**YOUR TASK**
Before printing, remove every picture; then print the lines below exactly, from the first line through the line containing "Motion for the".

**DATASET EXCERPT**
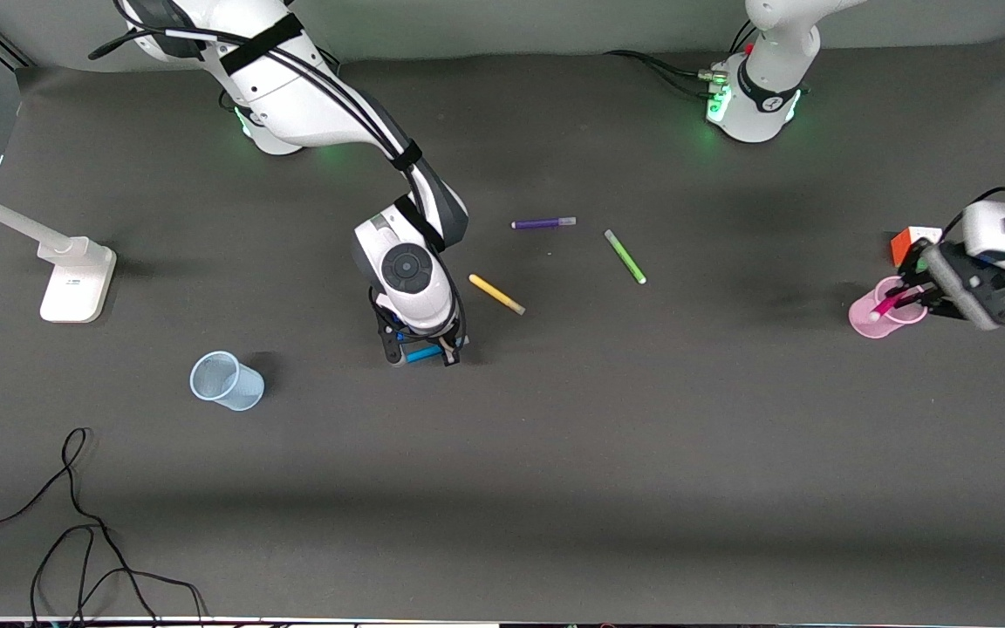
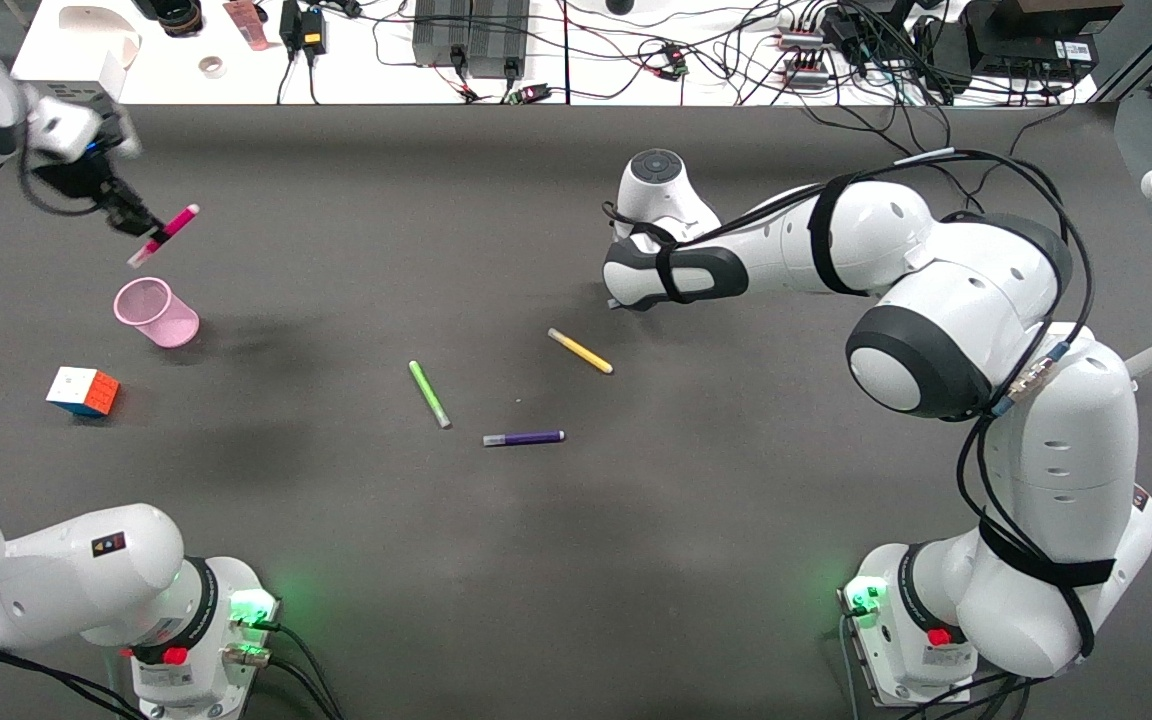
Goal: Place pink and blue markers in matching cups
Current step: 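Lift the blue marker while the left gripper carries the pink marker over the pink cup, then drop the pink marker into the pink cup while the right gripper moves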
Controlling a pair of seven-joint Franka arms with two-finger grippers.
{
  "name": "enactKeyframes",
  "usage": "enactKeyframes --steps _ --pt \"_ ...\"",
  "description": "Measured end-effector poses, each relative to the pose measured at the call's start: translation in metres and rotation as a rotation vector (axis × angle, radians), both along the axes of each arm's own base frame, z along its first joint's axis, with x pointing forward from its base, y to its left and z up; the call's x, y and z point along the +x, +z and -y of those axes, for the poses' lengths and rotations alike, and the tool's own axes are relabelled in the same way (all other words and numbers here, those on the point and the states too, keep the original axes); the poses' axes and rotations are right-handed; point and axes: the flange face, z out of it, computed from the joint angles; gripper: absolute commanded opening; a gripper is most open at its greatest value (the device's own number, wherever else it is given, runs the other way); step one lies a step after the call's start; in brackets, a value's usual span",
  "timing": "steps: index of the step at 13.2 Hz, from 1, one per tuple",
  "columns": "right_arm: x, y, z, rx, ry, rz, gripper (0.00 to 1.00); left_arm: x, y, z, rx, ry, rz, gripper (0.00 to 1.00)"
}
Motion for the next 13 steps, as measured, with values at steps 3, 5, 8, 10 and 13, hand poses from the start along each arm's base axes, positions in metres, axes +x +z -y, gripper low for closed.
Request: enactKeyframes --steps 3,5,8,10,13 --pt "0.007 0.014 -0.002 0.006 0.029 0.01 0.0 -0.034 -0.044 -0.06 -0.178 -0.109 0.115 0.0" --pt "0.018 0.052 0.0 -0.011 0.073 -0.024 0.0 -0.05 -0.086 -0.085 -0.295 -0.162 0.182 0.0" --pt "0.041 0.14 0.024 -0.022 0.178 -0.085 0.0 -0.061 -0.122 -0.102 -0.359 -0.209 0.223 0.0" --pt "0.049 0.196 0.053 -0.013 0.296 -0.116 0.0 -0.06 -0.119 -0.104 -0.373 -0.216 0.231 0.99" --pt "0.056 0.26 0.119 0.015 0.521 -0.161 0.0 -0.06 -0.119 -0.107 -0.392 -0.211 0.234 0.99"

**RESPONSE BOX**
Goal: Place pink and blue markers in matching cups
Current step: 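Lift the blue marker while the left gripper carries the pink marker over the pink cup, then drop the pink marker into the pink cup while the right gripper moves
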Controlling a pair of seven-joint Franka arms with two-finger grippers.
{
  "name": "enactKeyframes",
  "usage": "enactKeyframes --steps _ --pt \"_ ...\"",
  "description": "Measured end-effector poses, each relative to the pose measured at the call's start: translation in metres and rotation as a rotation vector (axis × angle, radians), both along the axes of each arm's own base frame, z along its first joint's axis, with x pointing forward from its base, y to its left and z up; the call's x, y and z point along the +x, +z and -y of those axes, for the poses' lengths and rotations alike, and the tool's own axes are relabelled in the same way (all other words and numbers here, those on the point and the states too, keep the original axes); the poses' axes and rotations are right-handed; point and axes: the flange face, z out of it, computed from the joint angles; gripper: absolute commanded opening; a gripper is most open at its greatest value (the device's own number, wherever else it is given, runs the other way); step one lies a step after the call's start; in brackets, a value's usual span",
  "timing": "steps: index of the step at 13.2 Hz, from 1, one per tuple",
  "columns": "right_arm: x, y, z, rx, ry, rz, gripper (0.00 to 1.00); left_arm: x, y, z, rx, ry, rz, gripper (0.00 to 1.00)"
}
Motion for the next 13 steps, as measured, with values at steps 3, 5, 8, 10 and 13, hand poses from the start along each arm's base axes, positions in metres, axes +x +z -y, gripper low for closed.

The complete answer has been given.